* _WHAT IS REQUIRED_
Below are records; report the number of lines among them that include the word "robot", and nothing further.

Stored data entries

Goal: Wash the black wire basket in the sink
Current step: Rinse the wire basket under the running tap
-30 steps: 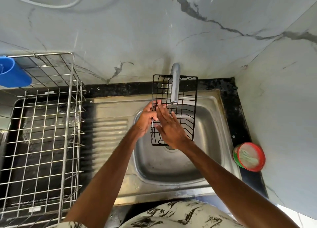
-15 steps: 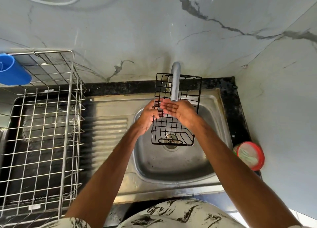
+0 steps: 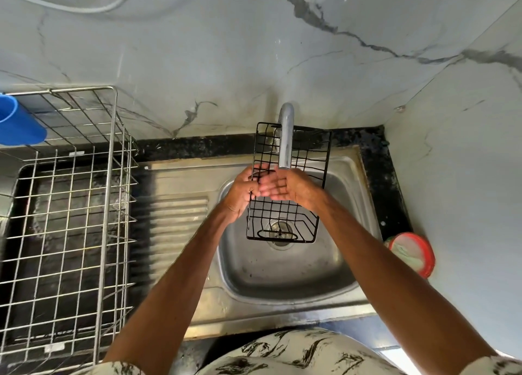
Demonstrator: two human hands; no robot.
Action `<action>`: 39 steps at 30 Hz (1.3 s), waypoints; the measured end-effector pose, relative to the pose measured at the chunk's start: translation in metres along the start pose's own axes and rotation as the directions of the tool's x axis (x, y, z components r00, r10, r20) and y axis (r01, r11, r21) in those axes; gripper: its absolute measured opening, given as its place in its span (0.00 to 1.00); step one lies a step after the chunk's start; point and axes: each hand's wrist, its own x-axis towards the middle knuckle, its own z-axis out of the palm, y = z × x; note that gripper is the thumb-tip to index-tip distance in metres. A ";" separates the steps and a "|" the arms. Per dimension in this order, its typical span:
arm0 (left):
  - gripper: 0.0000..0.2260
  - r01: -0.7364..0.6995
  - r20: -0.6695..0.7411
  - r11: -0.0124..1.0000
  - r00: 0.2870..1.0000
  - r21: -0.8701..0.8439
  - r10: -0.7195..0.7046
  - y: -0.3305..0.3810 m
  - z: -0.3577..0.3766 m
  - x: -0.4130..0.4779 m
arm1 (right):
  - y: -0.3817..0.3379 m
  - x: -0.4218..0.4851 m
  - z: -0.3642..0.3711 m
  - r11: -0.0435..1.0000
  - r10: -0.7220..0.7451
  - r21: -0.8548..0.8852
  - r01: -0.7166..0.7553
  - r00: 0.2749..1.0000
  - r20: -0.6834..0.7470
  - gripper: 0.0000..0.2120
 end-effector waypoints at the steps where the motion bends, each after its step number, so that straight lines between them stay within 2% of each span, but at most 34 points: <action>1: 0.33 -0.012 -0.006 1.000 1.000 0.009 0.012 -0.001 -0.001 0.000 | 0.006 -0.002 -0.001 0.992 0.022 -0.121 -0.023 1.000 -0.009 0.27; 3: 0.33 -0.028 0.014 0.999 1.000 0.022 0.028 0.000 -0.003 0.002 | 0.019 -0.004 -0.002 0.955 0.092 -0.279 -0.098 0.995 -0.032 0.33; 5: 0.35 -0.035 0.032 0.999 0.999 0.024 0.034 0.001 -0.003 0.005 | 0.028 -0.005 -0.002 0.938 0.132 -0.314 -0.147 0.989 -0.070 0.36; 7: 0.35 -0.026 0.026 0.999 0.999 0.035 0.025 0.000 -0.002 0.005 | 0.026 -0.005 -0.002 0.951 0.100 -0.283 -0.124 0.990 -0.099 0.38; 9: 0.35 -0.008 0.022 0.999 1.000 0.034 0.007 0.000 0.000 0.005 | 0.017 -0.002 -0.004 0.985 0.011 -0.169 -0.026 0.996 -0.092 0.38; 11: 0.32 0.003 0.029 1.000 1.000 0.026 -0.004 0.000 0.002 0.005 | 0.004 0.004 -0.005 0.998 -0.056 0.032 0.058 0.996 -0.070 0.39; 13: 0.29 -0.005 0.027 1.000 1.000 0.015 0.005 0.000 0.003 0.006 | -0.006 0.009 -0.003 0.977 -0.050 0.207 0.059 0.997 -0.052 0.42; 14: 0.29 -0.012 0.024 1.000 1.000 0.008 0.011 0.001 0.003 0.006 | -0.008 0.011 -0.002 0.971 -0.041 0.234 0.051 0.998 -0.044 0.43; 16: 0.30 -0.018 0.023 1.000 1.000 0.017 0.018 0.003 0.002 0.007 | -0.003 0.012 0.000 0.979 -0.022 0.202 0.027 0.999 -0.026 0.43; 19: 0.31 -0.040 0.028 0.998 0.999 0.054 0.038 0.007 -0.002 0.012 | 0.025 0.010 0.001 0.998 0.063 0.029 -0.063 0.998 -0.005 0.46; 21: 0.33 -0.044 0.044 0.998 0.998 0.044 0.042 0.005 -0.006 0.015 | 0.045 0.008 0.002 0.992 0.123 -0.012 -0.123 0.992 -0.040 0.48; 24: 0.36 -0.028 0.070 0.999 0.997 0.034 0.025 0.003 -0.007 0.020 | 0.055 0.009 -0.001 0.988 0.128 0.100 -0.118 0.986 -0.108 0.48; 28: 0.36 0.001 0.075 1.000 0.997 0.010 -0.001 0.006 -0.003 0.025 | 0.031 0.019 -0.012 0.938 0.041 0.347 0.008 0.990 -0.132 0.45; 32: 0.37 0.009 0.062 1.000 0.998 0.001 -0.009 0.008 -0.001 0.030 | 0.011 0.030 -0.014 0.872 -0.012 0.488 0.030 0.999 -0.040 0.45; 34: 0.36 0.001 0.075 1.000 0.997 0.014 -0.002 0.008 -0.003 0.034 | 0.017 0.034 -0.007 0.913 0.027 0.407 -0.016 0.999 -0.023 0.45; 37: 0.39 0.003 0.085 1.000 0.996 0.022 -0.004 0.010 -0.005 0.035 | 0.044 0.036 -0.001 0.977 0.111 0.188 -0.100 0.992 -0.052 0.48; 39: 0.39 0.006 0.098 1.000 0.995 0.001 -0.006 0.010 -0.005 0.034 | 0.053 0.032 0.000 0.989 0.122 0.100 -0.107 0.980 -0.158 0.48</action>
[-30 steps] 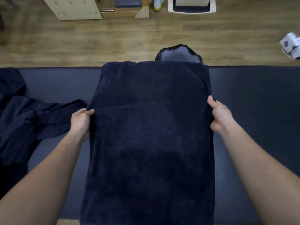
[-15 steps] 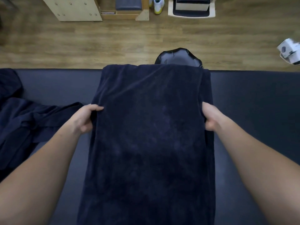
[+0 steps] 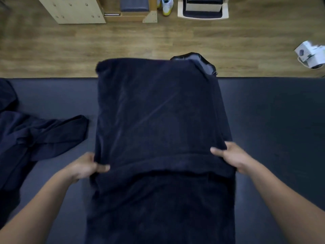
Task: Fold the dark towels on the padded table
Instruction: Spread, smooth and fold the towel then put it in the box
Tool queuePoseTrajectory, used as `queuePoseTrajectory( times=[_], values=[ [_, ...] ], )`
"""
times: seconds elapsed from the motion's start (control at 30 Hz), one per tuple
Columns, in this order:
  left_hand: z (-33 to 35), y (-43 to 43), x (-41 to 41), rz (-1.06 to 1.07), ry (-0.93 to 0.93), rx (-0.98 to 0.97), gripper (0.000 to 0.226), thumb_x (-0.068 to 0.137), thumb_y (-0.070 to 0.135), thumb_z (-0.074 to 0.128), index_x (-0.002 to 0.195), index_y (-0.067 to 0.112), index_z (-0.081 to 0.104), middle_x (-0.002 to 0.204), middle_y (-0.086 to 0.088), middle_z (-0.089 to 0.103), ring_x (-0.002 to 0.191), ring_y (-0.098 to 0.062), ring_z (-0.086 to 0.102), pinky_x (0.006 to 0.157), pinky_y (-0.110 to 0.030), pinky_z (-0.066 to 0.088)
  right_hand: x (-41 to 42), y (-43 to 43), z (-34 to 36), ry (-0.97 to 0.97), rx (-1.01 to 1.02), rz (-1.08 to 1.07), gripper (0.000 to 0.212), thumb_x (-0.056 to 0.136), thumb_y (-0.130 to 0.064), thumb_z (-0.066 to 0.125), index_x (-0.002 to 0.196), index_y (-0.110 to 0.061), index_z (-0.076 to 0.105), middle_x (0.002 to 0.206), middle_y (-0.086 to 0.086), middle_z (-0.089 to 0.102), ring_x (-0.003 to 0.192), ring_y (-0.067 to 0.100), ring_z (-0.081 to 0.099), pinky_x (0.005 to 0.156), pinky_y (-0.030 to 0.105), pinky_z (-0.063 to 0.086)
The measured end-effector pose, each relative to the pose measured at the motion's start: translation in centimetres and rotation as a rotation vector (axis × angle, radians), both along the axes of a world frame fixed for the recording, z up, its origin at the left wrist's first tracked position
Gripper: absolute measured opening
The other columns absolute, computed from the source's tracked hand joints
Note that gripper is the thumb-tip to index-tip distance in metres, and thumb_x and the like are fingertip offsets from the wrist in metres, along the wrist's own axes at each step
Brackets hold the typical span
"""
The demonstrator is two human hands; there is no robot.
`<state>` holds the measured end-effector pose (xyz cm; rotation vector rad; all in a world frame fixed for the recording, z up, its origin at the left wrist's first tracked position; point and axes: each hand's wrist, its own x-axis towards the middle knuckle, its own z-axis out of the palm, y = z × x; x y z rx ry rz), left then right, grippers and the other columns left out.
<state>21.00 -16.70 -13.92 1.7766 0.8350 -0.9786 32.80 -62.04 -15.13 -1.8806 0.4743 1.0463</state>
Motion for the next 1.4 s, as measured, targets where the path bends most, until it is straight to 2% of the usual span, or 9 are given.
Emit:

* _RESPONSE TO THE EXERCISE_
2